__WORK ITEM__:
Look through the listing and locate every line containing the word "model"; copy those lines.

__RECORD SET__:

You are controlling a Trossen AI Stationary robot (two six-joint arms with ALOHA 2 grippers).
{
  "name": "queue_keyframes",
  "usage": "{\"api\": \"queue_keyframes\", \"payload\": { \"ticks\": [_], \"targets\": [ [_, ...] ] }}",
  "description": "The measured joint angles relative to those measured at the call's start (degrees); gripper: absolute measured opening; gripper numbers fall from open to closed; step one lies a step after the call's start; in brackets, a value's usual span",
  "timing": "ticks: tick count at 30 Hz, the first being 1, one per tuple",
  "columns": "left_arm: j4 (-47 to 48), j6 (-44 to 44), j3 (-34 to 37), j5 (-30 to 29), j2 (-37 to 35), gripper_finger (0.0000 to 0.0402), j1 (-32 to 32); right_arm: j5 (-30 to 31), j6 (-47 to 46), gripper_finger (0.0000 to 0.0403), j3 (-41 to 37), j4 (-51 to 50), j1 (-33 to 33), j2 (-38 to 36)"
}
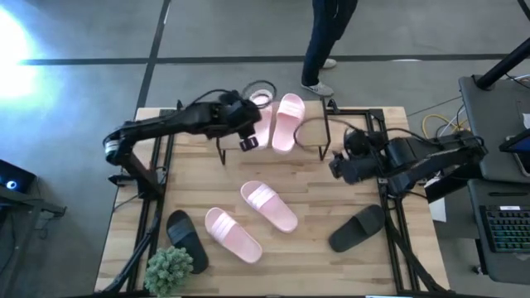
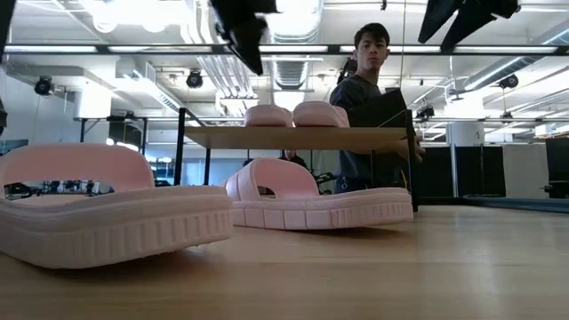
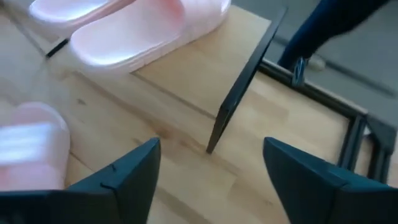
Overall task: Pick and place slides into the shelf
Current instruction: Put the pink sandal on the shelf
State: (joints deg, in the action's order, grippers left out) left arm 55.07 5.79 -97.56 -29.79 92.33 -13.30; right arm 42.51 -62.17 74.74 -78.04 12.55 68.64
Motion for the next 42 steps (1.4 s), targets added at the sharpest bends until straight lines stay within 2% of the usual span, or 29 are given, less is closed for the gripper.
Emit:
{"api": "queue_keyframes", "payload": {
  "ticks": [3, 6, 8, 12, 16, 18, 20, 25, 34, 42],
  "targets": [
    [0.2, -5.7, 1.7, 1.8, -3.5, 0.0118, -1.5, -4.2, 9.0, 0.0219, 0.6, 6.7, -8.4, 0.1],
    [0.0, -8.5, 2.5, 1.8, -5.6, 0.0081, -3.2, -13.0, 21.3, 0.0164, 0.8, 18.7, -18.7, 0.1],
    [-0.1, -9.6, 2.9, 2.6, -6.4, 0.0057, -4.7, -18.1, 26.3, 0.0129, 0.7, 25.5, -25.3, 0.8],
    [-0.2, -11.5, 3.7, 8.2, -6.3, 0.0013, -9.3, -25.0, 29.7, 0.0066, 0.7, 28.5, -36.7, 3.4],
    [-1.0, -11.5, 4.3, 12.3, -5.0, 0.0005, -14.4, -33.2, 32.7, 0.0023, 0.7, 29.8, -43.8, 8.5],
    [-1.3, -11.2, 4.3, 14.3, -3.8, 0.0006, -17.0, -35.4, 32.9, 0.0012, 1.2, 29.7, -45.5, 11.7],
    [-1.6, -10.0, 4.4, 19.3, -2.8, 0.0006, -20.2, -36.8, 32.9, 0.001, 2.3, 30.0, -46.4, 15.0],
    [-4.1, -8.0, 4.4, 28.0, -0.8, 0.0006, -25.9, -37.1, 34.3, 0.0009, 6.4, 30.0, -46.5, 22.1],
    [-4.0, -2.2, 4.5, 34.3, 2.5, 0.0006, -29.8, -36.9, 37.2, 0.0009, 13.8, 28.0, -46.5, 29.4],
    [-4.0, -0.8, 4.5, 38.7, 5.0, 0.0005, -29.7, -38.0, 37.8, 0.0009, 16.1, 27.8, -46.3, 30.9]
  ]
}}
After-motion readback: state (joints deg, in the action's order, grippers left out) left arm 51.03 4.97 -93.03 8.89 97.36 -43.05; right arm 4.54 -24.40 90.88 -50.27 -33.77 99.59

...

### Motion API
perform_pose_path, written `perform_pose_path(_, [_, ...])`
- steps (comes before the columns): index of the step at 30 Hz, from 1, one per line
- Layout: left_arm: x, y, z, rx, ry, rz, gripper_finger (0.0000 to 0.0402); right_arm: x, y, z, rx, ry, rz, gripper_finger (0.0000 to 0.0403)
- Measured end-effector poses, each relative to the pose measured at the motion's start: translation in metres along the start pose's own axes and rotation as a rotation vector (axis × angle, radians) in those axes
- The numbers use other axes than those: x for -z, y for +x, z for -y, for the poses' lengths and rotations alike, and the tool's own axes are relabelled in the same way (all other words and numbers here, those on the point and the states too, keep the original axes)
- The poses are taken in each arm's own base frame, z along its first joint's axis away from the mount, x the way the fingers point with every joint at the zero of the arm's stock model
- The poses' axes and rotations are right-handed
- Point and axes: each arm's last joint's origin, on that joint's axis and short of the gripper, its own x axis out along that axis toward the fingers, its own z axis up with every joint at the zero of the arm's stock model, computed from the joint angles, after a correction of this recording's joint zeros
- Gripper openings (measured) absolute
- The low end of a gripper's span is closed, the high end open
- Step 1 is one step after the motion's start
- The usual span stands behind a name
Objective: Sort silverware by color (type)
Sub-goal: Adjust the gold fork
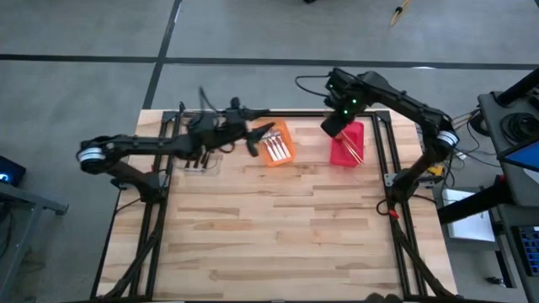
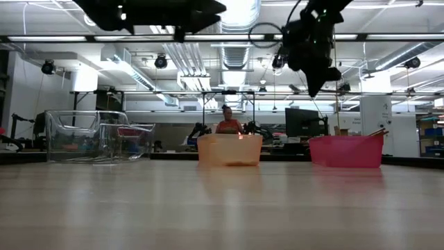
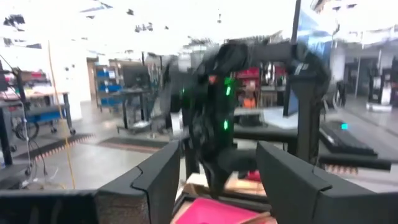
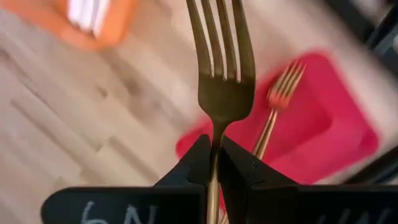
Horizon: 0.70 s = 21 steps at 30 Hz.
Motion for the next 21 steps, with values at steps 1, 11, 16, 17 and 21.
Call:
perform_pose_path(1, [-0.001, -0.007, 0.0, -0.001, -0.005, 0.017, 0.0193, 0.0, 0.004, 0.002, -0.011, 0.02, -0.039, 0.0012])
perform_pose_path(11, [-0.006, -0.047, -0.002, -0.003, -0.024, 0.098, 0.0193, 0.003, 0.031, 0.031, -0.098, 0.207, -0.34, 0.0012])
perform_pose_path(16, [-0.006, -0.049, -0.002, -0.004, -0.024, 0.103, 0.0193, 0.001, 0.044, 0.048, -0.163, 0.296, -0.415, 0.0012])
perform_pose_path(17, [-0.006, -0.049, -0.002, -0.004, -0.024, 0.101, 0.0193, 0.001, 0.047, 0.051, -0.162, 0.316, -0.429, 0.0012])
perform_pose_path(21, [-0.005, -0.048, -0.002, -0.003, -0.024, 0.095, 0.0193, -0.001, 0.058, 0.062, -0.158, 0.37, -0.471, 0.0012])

__TASK RESPONSE__:
- The poses are taken in each arm's own base frame, z along its first joint's axis away from the mount, x the way the fingers point with every joint at the zero of the arm's stock model
- Point and axes: each arm's last joint's origin, on that joint's axis and short of the gripper, its own x axis out along that axis toward the fingers, its own z axis up with every joint at the zero of the arm's stock model, computed from the joint angles, after a correction of this recording's joint zeros

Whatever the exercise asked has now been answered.